Nothing is said out of the normal, no one introduction. Just straight to the point.

"Stile's missing. He's in trouble."

Holy shit. Feeling my heart drop I begin coughing at the words- my dream, or more like nightmare really. Immediately I feel my uncle grab the phone from me and I can't hear what he's saying over the fact that I am heaving for breath and the room is beginning to spin. I ringing overcomes my sense of hearing as I grip my knees to my chest.

Feeling the plastic knob of the inhaler I took with me from Eichen press into my lips I immediately use all my strength to suck in. A hand is on the back of my head holding me up until the air hits my lungs and I can begin to finally breath somewhat normally again.

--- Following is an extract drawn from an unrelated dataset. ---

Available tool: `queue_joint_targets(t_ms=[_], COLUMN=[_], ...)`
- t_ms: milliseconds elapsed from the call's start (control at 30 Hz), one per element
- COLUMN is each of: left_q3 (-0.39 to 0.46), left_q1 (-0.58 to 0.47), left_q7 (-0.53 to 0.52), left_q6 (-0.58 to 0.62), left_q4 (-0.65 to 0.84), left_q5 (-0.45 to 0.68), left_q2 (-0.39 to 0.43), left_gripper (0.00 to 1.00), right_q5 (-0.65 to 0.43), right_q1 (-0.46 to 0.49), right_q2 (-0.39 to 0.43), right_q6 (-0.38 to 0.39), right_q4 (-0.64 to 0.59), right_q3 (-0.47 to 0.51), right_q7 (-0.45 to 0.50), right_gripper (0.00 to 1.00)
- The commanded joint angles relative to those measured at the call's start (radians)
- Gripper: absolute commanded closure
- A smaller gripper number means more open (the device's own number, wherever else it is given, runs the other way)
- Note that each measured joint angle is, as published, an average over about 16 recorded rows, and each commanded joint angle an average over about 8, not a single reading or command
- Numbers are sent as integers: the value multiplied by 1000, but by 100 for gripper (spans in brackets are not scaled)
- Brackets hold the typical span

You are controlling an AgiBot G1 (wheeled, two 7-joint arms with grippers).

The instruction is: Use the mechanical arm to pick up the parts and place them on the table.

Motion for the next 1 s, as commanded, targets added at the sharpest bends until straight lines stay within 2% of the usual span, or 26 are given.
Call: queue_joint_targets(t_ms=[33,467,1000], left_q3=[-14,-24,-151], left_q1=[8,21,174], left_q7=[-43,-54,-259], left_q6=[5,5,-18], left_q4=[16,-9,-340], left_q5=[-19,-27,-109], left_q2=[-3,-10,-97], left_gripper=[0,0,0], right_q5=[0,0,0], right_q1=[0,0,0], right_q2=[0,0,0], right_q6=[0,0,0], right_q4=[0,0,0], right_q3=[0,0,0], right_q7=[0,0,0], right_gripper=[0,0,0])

Sighing I lay back on the wooden hallway floor staring blankly at the ceiling that still seems to be turning a bit while I come down from my panic attack. My gasps mellow down into a normal pace before I speak up. "What's happening to me?" I ask in a desperate tone, something almost foreign to us Hale's. The sympathy in my uncle's eyes only make me more concerned as he shakes his head. "I wish I knew." He admits holding his hand out for me to grab as I get up off of the ground. Once balancing out my stance I walk over to the main living room just behind him.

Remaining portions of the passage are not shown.